The Hospital: Life, Death, and Dollars in a Small American Town
Brian Alexander - 2021
Americans are dying sooner, and living in poorer health. Alexander argues that no plan will solve America’s health crisis until the deeper causes of that crisis are addressed. Bryan, Ohio's hospital, is losing money, making it vulnerable to big health systems seeking domination and Phil Ennen, CEO, has been fighting to preserve its independence. Meanwhile, Bryan, a town of 8,500 people in Ohio’s northwest corner, is still trying to recover from the Great Recession. As local leaders struggle to address the town’s problems, and the hospital fights for its life amid a rapidly consolidating medical and hospital industry, a 39-year-old diabetic literally fights for his limbs, and a 55-year-old contractor lies dying in the emergency room.
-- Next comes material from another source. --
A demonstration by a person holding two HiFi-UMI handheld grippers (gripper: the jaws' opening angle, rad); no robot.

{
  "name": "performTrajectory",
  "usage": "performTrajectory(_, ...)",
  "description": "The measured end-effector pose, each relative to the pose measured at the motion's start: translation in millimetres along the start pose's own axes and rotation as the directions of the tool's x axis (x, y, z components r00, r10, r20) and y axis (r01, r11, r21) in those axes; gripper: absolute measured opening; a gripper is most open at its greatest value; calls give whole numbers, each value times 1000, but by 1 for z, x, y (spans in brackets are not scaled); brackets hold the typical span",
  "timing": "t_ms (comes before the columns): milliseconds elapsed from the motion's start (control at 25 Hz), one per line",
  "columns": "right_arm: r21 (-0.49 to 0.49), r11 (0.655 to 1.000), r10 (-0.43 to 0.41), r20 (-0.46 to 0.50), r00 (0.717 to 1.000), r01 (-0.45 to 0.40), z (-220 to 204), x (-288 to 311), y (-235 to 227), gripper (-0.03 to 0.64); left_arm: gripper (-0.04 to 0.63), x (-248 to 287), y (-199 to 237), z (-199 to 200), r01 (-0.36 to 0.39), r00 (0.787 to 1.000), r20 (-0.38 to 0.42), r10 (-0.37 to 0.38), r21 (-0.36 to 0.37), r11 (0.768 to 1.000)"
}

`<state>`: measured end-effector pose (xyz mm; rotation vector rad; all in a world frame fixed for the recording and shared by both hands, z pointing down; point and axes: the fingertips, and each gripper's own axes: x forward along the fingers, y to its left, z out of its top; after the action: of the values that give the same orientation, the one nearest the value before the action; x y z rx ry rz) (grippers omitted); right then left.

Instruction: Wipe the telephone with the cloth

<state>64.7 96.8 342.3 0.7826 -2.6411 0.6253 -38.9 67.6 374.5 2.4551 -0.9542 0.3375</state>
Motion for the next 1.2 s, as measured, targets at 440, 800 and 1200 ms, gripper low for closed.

With these and other stories, Alexander strips away the wonkiness of policy to reveal Americans’ struggle for health against a powerful system that’s stacked against them, but yet so fragile it blows apart when the pandemic hits. Culminating with COVID-19, this book offers a blueprint for how we created the crisis we're in.
Home is Burning
Dan Marshall - 2015
First diagnosed when he was only ten years old, she was the model of resilience throughout his childhood, fighting her disease with tenacity and a mouth foul enough to make a sailor blush. But just as she faces a relapse, her husband —a successful businessman and devoted father—is diagnosed with ALS. He is told that in a few months' time, he be unable to walk, eat, or breathe on his own. Dan, a recent college graduate living the good life in Los Angeles, has no choice but to return home to help. Reinstalled in his parents' basement (in one of the only non-Mormon homes in a Salt Lake City subdivision) Dan is reunited with his siblings. His older sister Tiffany is resentful, having stayed closer to home to bear the brunt of their mother's illness. Younger brother Greg comes to lend a hand, giving up a journalism career and evenings cruising Chicago gay bars. Younger sister Michelle is a sullen teenager experimenting with drinking and flirting with her 35-year-old soccer coach. And baby sister Chelsea—the oddest duck in a family of misfits—can only think about dance. Together they form Team Terminal, going to battle against their parents' illnesses and cracking plenty of jokes along the way. As Dan steps into his role as caregiver, wheelchair wrangler, and sibling referee, he watches pieces of his previous life slip away, and comes to realize that you don't get to choose when it's time to grow up.